Do universities hire their own Ph.D. students? Some computer science departments engage in the practice of "self-hires" frequently, in fact 39% of the professors at MIT received their degree there. Of course, the data here doesn't differentiate from those who become professors right after receiving their Ph.D., and those who left to other institutions and returned later.
It is possible to become a Computer Science Professor without a Doctorate degree. But 99.72% of professors in the data have a Ph.D., so you may be at a slight disadvantage if your highest degree is a Masters. The data provides us a look into what universities a professor received their education. Where did they get their bachelors and doctorate degrees? If a graduate from a university is listed in spreadsheet, I call it a "placement".
The below table shows universities whose doctoral graduates make up at least 1% of professors on the list. Over 20% of professors received their Ph.D. from MIT or Berkeley, while more than half of professors received their Ph.D. from the 10 universities. Note how closely the ranking of total placements from the Ph.D. granting institution matches the US News Computer Science Rankings.
However, it's obvious that some departments are smaller and thus tend to graduate fewer doctoral students. The fourth column (placement ratio) shows the number of Ph.D. students that go on to become a professor normalized by the size of the department. In other words, the average number of a professor's Ph.D. graduates who become professors.
For bachelors degrees our data is less complete, but for the professors who we have data, here is where they completed their undergraduate education:
It's no surprise that there is more diversity in undergraduate institutions than in Ph.D. programs. In fact, there are several institutions in India (IITs) and one from China (Tsinghua University) whose graduates successfully become a professor in the United States.

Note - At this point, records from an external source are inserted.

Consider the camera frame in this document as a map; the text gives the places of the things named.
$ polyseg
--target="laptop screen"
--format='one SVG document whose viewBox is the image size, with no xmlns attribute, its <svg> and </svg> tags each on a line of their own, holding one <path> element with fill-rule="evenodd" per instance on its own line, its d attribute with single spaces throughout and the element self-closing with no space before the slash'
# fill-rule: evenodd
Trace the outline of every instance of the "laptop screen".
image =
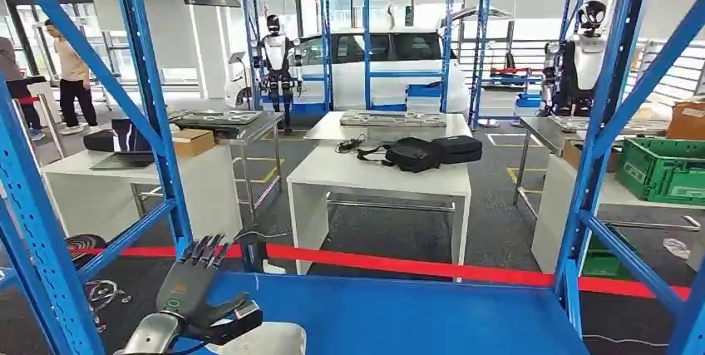
<svg viewBox="0 0 705 355">
<path fill-rule="evenodd" d="M 113 151 L 116 153 L 134 153 L 151 151 L 150 143 L 137 130 L 130 120 L 112 120 Z"/>
</svg>

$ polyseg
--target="white humanoid robot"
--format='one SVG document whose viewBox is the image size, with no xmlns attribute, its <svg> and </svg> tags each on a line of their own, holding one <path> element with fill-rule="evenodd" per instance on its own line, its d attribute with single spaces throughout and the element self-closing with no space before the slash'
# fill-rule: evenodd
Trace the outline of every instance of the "white humanoid robot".
<svg viewBox="0 0 705 355">
<path fill-rule="evenodd" d="M 541 116 L 589 116 L 594 86 L 602 68 L 607 37 L 597 33 L 606 14 L 604 3 L 591 0 L 578 10 L 578 22 L 584 29 L 565 42 L 545 46 L 544 79 L 541 82 Z M 562 55 L 560 82 L 556 81 L 555 61 Z"/>
<path fill-rule="evenodd" d="M 280 35 L 281 24 L 279 17 L 275 15 L 267 16 L 267 29 L 269 35 L 262 38 L 258 46 L 253 50 L 254 67 L 259 68 L 260 62 L 264 62 L 267 69 L 266 76 L 261 76 L 259 81 L 260 90 L 269 96 L 272 107 L 280 112 L 279 97 L 284 103 L 284 134 L 291 133 L 291 102 L 293 100 L 292 87 L 296 85 L 297 92 L 301 93 L 303 77 L 301 73 L 301 52 L 298 49 L 298 39 L 290 40 L 286 35 Z M 289 73 L 288 55 L 294 52 L 294 77 Z"/>
</svg>

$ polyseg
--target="green storage bin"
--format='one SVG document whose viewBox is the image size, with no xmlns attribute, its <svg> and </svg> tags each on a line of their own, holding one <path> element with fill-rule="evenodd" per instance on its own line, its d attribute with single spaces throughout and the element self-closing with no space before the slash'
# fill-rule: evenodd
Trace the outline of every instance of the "green storage bin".
<svg viewBox="0 0 705 355">
<path fill-rule="evenodd" d="M 617 181 L 640 200 L 705 205 L 705 141 L 624 141 Z"/>
<path fill-rule="evenodd" d="M 612 233 L 619 237 L 632 251 L 637 252 L 636 248 L 631 245 L 627 238 L 622 236 L 614 227 L 608 224 L 607 229 L 611 230 Z M 588 252 L 585 254 L 582 275 L 595 278 L 634 279 L 629 270 L 619 261 L 619 258 L 612 254 L 612 251 L 607 249 L 607 247 L 602 244 L 602 241 L 595 236 L 590 238 Z"/>
</svg>

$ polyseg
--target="person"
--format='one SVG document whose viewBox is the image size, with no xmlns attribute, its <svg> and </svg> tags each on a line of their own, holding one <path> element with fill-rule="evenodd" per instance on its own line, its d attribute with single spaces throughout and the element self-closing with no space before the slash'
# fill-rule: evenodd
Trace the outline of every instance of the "person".
<svg viewBox="0 0 705 355">
<path fill-rule="evenodd" d="M 7 82 L 7 88 L 13 99 L 21 99 L 30 97 L 29 89 L 27 89 L 27 81 L 20 71 L 15 57 L 15 47 L 12 41 L 6 37 L 0 37 L 0 71 Z M 24 119 L 29 125 L 29 133 L 33 141 L 39 141 L 44 138 L 42 132 L 42 123 L 39 121 L 39 114 L 34 108 L 33 103 L 21 104 Z"/>
<path fill-rule="evenodd" d="M 44 22 L 47 32 L 54 38 L 54 50 L 59 55 L 59 64 L 62 67 L 62 79 L 59 82 L 59 93 L 61 99 L 59 104 L 62 108 L 64 122 L 67 127 L 61 130 L 62 135 L 71 135 L 83 131 L 85 124 L 79 125 L 76 116 L 76 108 L 73 101 L 78 99 L 83 117 L 88 125 L 93 128 L 98 126 L 96 109 L 93 107 L 91 94 L 91 73 L 88 65 L 73 50 L 71 44 L 66 40 L 59 30 L 54 27 L 51 20 Z"/>
</svg>

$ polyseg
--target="black circular object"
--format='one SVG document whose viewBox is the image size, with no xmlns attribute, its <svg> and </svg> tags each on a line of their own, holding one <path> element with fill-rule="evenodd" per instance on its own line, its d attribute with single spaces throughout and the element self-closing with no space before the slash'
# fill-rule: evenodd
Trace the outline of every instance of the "black circular object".
<svg viewBox="0 0 705 355">
<path fill-rule="evenodd" d="M 101 236 L 94 234 L 79 234 L 78 236 L 67 237 L 64 243 L 69 250 L 71 249 L 103 249 L 106 246 L 106 241 Z M 93 254 L 71 254 L 71 261 L 74 266 L 79 269 L 93 258 Z"/>
</svg>

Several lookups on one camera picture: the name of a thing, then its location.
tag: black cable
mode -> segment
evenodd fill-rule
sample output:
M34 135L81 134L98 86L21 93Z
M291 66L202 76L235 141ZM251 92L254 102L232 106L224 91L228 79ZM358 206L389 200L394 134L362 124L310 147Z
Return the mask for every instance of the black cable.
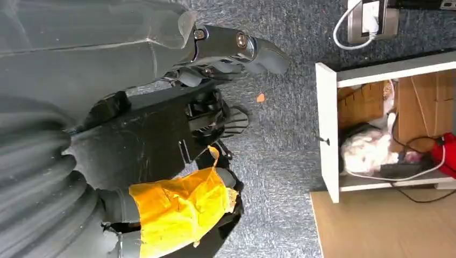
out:
M448 196L450 196L450 195L452 195L452 194L454 194L454 193L456 192L456 190L453 190L453 191L451 191L451 192L449 192L449 193L447 193L447 194L445 194L445 195L443 195L443 196L440 196L440 197L438 197L438 198L436 198L436 199L432 199L432 200L416 200L416 199L413 199L412 197L410 197L410 196L409 196L408 194L406 194L404 191L402 191L401 188L399 188L399 187L393 185L393 183L390 183L390 184L391 184L391 186L392 186L393 188L395 188L397 191L399 191L401 194L403 194L405 197L407 197L409 200L411 200L411 201L413 201L413 202L415 202L415 203L433 203L433 202L436 202L436 201L438 201L438 200L445 199L446 197L448 197Z
M420 137L416 137L416 138L413 138L413 139L409 140L406 144L401 143L401 142L398 141L398 140L396 139L396 137L394 136L394 128L396 127L396 123L397 123L398 120L399 120L399 115L396 114L396 120L394 120L393 126L391 127L391 136L392 136L393 140L394 140L396 143L398 143L399 145L401 145L402 147L404 147L404 153L406 153L407 149L411 149L411 150L414 151L414 152L417 152L417 153L420 153L420 154L424 154L423 152L420 152L420 151L418 151L418 150L416 150L416 149L414 149L414 148L412 148L412 147L410 146L410 144L411 144L412 142L416 141L416 140L420 140L420 139L432 139L432 140L434 140L434 141L437 141L437 139L435 139L435 138L433 138L433 137L429 137L429 136L420 136ZM456 170L454 170L452 167L448 166L446 163L443 163L443 165L444 165L446 168L448 168L448 169L450 169L450 170L452 170L453 172L456 173ZM416 199L413 199L412 197L410 197L408 194L406 194L401 188L395 186L394 183L392 183L392 182L389 182L389 183L391 184L391 187L393 187L394 189L396 189L397 191L399 191L401 194L403 194L405 197L407 197L409 200L411 200L411 201L413 201L413 202L415 202L415 203L433 203L433 202L436 202L436 201L438 201L438 200L442 200L442 199L444 199L444 198L446 198L446 197L448 197L448 196L450 196L450 195L456 193L456 189L455 189L455 190L453 190L453 191L451 191L451 192L449 192L449 193L447 193L447 194L445 194L445 195L443 195L443 196L440 196L440 197L438 197L438 198L436 198L436 199L432 199L432 200L416 200Z

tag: cardboard box
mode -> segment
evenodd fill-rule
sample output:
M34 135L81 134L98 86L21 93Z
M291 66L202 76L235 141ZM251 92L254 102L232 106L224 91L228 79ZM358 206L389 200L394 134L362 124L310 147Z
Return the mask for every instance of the cardboard box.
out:
M359 89L342 88L337 92L339 129L383 117L383 82Z
M399 142L427 152L434 145L432 139L410 141L436 138L452 131L455 78L455 70L447 70L399 79L397 132L393 132ZM393 150L398 150L397 145L393 145Z

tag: bolt
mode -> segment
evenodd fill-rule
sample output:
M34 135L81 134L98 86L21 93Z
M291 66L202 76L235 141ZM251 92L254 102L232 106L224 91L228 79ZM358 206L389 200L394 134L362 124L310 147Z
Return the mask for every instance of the bolt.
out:
M200 40L206 38L206 33L204 32L204 30L201 30L199 28L198 30L195 30L195 32L193 32L193 36L195 37L195 40Z
M236 35L236 44L238 44L238 47L240 48L246 48L247 47L247 36L243 34L242 32L238 32Z

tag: open drawer
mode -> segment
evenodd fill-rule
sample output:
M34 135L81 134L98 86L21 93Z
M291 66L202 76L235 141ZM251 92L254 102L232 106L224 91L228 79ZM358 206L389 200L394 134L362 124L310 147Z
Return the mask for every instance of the open drawer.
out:
M323 63L317 63L315 67L322 177L332 201L334 203L339 202L339 193L341 191L391 187L385 181L354 176L339 176L338 89L456 69L456 52L435 54L339 72L332 70ZM416 177L413 180L397 182L395 185L436 184L450 181L453 181L453 178L439 171L434 171L421 177Z

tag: yellow cover
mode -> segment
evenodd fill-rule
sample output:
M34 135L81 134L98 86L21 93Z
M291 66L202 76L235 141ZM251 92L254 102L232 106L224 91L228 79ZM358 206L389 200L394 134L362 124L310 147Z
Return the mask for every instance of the yellow cover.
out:
M173 180L130 186L141 223L141 258L161 257L198 243L229 209L228 190L212 167Z

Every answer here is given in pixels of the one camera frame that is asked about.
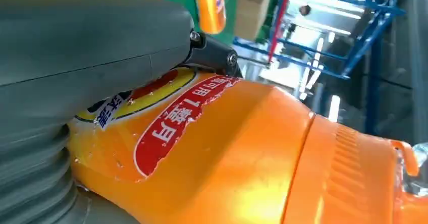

An aside: should you stay or should you go? Students are sometimes discouraged from obtaining their bachelors and doctorate degrees from the same institution because it may limit a students' diversity of experiences, but the data shows that many still end up as professors: 230 (13.6%) stay at the university for both degrees, while 1,456 (86.4%) leave elsewhere for their Ph.D. The practice of staying occurs most commonly at MIT.
Please understand that much of the data is generated by anonymous crowd workers, and is inaccurate and incomplete. Only the columns "name", "university", "subfield", "rank", and "doctorate" are complete for all professors. we are aware of these problems and you may help us improve the data by tagging comments on the spreadsheet cells (we have addressed hundreds of errors already).
We would love to add more universities, more columns in the data, include other faculty like research professors, but simply do not have the time and resources. So if you would like to see those in the data and have spare time, we would be thrilled to receive your contribution.
These figures were generated from data from the spreadsheet that was recent as of May 24, 2014.